Let's say you're working on an app that uses an SQL database. For some reason, you'd rather use Java's JDBC interface than any other database connection thing. However, you also like the ease with which you can create loops in Ruby. To further complicate things, there's a portion of the app that you'd like to code in Python. But, your app also does something that's best done in C++. It would be most ideal, then, to be able to use all four languages in the same project.
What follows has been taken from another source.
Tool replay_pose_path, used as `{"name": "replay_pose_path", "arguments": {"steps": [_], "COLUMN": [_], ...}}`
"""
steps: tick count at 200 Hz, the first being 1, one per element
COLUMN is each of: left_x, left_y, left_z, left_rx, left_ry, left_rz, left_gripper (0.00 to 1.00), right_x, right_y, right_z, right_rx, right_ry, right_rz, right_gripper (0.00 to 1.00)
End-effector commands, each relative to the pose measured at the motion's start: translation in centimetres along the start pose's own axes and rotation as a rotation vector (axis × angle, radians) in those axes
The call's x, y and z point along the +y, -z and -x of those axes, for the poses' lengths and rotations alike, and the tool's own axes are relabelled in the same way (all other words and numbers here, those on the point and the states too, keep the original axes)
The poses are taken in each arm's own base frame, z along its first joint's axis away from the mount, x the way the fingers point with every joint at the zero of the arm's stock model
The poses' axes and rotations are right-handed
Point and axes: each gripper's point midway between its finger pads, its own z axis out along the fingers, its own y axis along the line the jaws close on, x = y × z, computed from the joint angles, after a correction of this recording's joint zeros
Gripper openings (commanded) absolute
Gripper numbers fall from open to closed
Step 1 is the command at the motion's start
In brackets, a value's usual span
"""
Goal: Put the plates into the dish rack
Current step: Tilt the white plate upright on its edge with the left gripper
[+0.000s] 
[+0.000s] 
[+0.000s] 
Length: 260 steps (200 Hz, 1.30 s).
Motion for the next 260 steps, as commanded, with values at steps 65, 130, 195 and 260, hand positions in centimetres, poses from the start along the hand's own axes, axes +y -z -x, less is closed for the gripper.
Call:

If you were allowed to use any of the currently-existing programming languages, and you could easily obtain whatever modules/packages/gems you need/want to use for any language, which language would you use and why?
Sounds like a disaster
I am writing a new language....
It's not compiled right now. It has an interpreter written in C. Two reasons:
1 - I've written interpreters before, but never compilers.
2 - The speed increase would just be linear - similar speed gains could be gotten by just increasing the CPU.
why are languages being created this decade hardly any better than them? I had been just sitting on my ideas with the assumption someone else would do it first, until I realized that they won't.
Sounds like a disaster
Maybe. I'm thinking something like this: use a preface to tell the program maker/interpreter what language you are using. For example, you could preface your Python code with "python::," your C code with "c::," your Ruby code with "ruby::," etc.
(This response is tailored to people reading this thread in search for a language they should learn, based on the feedback everyone here is giving)
I've been an ObjC developer for the past 3 years, and I've switched to Swift full-time. I enjoy it a lot.
If you're just starting out, don't waste your time getting into these battles over "the best language". Everyone likes different things. Instead, figure out what *you* would like to write!
If you want to make apps:
Swift for iOS
Java for Android
C# for Windows Phone
If you want to make websites:
HTML/CSS/(some) Javascript are essential for front-end
Ruby on Rails for back-end
Python + Django is another back-end possibility
Javascript + NodeJS is another back-end possibility
Elixir + Phoenix is another back-end possibility (pretty hipster)
The main point is to have fun! I enjoyed Objective-C for the past 3 years, where others despise the language. And Swift is Apple's latest, and I really love it. I never enjoyed Java when I used it in college, and I don't enjoy developing for Android as much as iOS. But if you like Android, and you start picking up Java quickly, then have at it!
It's all up to you - don't let anyone in a forum tell you your preferred language is stupid, because there's a community of millions of developers who enjoy the same language you do.
You missed something. If you're making games, for any platform, Unity is the way to go.
Also, there are many alternatives you can use for the front-end of your website, although those alternatives all compile down to JavaScript.
Unity licensing can be quite expensive.
You only need to license if you're making over $100K/year from your games. If you're making that much money, I don't think you're allowed to complain about the one time fee of $1500 for the tool that makes it all possible - it's almost certainly less than half what you paid for the hardware you're developing on.
Well, it's only the SDK with a limited feature set that's free.
The syntax and style is whatever you want it to be. No more complaining about people who don't follow your style rule, or about having to follow someone else's style rule. If you want camel case and your coworker wants snake case, you can each use your own style. Somebody wants no braces around one line ifs and another wants them required, while a third wants significant whitespace like Python, a fourth wants to get lost in Lisp's parentheses, and somebody else thinks a graphical diagram is best for programming? Everyone can be happy.
I think you just defined debugging hell.
How so? I feel you've misunderstood. Everyone sees and writes the code however they prefer - it translates between the forms for you. They're all equivalent.
Way too much time is wasted on debating over the pros/cons of different syntaxes. It doesn't matter. It's all preference.